Records excerpted from a collection
------------------------------------------------------------

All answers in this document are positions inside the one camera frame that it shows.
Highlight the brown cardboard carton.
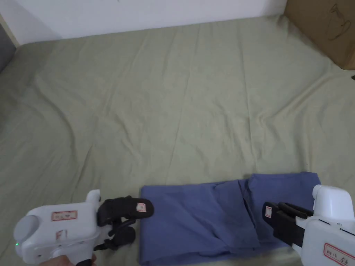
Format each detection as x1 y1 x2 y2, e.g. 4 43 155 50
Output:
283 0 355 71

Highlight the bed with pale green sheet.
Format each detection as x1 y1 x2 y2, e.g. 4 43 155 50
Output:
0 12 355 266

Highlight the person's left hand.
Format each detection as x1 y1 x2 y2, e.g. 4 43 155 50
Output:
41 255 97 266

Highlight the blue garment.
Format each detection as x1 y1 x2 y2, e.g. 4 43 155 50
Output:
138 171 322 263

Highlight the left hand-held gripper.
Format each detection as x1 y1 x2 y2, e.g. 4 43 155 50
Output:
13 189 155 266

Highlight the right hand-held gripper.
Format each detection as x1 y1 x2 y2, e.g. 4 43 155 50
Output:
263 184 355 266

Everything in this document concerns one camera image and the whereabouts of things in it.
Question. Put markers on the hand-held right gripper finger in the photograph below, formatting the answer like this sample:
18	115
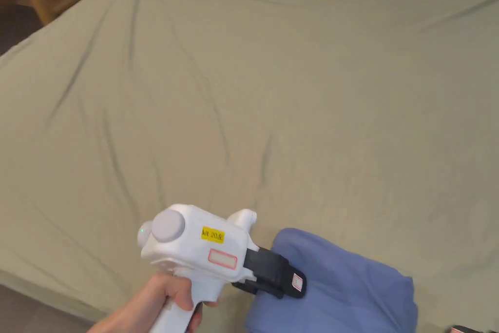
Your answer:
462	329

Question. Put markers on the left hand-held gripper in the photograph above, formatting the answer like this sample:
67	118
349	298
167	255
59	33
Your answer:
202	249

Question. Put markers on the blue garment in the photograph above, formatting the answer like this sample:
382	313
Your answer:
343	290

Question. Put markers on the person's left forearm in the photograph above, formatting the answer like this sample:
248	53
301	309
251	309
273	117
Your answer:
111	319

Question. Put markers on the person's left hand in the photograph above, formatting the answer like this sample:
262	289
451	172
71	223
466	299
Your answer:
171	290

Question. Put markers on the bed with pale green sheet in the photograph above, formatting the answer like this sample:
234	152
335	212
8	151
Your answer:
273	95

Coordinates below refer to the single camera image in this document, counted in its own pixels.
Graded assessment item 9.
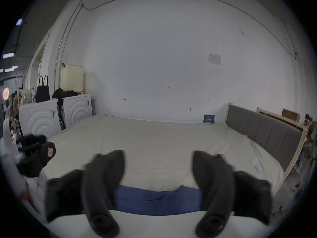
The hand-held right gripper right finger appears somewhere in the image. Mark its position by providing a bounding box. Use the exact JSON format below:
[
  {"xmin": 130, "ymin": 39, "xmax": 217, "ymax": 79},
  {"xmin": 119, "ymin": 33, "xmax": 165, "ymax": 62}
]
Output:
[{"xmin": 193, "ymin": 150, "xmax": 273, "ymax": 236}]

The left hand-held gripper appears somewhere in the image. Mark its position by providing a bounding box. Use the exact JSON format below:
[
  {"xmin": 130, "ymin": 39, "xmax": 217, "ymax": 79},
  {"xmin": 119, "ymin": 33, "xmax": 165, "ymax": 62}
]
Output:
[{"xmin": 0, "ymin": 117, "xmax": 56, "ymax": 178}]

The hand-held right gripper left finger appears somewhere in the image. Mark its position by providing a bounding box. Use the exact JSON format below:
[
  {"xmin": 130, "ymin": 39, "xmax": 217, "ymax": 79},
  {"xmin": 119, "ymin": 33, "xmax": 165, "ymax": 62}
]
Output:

------------------------------------------------------------

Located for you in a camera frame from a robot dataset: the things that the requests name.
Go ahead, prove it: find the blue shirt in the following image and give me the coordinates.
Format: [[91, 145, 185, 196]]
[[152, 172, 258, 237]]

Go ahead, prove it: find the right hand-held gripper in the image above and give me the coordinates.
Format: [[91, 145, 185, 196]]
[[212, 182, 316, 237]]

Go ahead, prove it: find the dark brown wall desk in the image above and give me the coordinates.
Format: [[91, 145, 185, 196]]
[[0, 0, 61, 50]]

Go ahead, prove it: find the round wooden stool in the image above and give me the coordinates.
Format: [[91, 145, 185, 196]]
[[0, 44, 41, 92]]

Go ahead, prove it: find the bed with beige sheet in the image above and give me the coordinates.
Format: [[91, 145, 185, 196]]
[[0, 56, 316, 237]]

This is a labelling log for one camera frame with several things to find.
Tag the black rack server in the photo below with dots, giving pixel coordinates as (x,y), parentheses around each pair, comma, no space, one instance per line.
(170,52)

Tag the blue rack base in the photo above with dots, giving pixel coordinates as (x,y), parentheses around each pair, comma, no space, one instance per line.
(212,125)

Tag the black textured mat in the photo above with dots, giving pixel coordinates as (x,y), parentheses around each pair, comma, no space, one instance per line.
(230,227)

------------------------------------------------------------

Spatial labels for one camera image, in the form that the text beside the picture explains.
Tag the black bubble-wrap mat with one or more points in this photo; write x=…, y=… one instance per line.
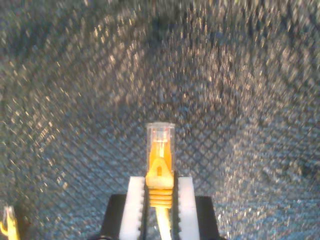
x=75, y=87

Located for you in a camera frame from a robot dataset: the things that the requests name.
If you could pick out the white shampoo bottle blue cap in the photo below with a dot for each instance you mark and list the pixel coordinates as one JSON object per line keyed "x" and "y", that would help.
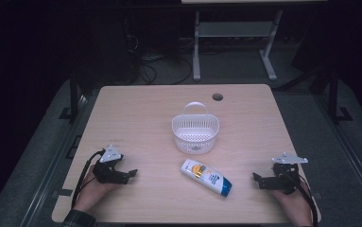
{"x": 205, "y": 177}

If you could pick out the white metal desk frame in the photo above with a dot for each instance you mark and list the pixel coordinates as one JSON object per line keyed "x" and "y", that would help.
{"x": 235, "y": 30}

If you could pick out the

------------------------------------------------------------

◆ **Exercise instructions**:
Among the entries above, identify all lines with "sheet" and copy them.

◆ **Solution for this problem**:
Highlight the bed with pale green sheet.
Question. Put markers on the bed with pale green sheet in the photograph above, formatting the answer like this sample:
Go ahead, prove it: find the bed with beige sheet in the image above and give me the coordinates.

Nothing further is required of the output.